The pharmacological activity of Nabuton tablets in reducing fever and inflammation may diminish the utility of these diagnostic signs in detecting complications of presumed noninfectious, painful conditions.
Borderline elevations of 1 or more liver function tests may occur in up to 15% of patients taking NSAIDs including Nabuton tablets. These laboratory abnormalities may progress, may remain unchanged, or may be transient with continuing therapy. Notable elevations of ALT or AST have been reported in approximately 1%of patients in clinical trials with NSAIDs. In addition, rare cases of severe hepatic reactions, including jaundice and fatal fulminant hepatitis, liver necrosis and hepatic failure, some of them with fatal outcomes have been reported. A patient with symptoms and/or signs suggesting liver dysfunction, or in whom an abnormal liver test has occurred, should be evaluated for evidence of the development of a more severe hepatic reaction while on therapy with Nabuton tablets. If clinical signs and symptoms consistent with liver disease develop, or if systemic manifestations occur (e.g., eosinophilia, rash, etc.), Nabuton tablets should be discontinued.
Anemia is sometimes seen in patients receiving NSAIDS, including Nabuton tablets. This may be due to fluid retention, occult or gross GI blood loss, or an incompletely described effect upon erythropoiesis. Patients on long-term treatment with NSAIDs, including Nabuton tablets, should have their hemoglobin or hematocrit checked if they exhibit any signs or symptoms of anemia.
NSAIDs inhibit platelet aggregation and have been shown to prolong bleeding time in some patients. Unlike aspirin, their effect on platelet function is quantitatively less, of shorter duration, and reversible. Patients receiving Nabuton tablets who may be adversely affected by alterations in platelet function, such as those with coagulation disorders or patients receiving anticoagulants, should be carefully monitored (see CLINICAL
Pharmacology: Special Special Studies: Other: ).
Patients with asthma may have aspirin-sensitive asthma. The use of aspirin in patients with aspirin-sensitive asthma has been associated with severe bronchospasm which can be fatal. Since cross reactivity, including bronchospasm, between aspirin and other non-steroidal anti-inflammatory drugs has been reported in such aspirin sensitive patients, Nabuton tablets should not be administered to patients with this form of aspirin sensitivity and should be used with caution in patients with preexisting asthma.
Based on ultraviolet light photosensitivity testing, Nabuton may be associated with more reactions to sun exposure than might be expected based on skin tanning types.
Patients should be informed of the following information before initiating therapy with an NSAID and periodically during the course of ongoing therapy. Patients should also be encouraged to read the NSAID Medication Guide that accompanies each prescription dispensed.
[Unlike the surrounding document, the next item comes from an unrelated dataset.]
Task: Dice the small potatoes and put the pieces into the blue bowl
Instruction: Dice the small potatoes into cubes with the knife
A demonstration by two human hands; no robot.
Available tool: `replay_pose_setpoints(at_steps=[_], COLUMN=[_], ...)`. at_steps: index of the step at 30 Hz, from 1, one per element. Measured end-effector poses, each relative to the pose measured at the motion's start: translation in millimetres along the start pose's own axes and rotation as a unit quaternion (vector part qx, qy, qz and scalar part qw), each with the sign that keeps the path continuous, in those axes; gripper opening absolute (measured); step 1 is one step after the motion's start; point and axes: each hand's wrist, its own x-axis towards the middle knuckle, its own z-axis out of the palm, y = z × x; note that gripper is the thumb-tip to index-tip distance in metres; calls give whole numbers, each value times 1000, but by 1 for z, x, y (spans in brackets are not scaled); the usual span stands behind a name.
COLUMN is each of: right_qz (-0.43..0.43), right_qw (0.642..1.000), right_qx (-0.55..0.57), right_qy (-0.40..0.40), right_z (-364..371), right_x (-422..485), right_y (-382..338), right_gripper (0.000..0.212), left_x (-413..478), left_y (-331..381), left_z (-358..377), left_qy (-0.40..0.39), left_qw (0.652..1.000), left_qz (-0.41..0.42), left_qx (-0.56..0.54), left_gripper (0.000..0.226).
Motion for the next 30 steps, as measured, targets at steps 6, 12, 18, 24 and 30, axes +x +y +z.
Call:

Because serious G.I. tract ulceration and bleeding can occur without warning symptoms, physicians should monitor for signs and symptoms of GI bleeding. Patients on long-term treatment with NSAIDs, should have their CBC and a chemistry profile checked periodically. If clinical signs and symptoms consistent with liver or renal disease develop, systemic manifestations occur or if abnormal liver tests persist or worsen, Nabuton tablets should be discontinued.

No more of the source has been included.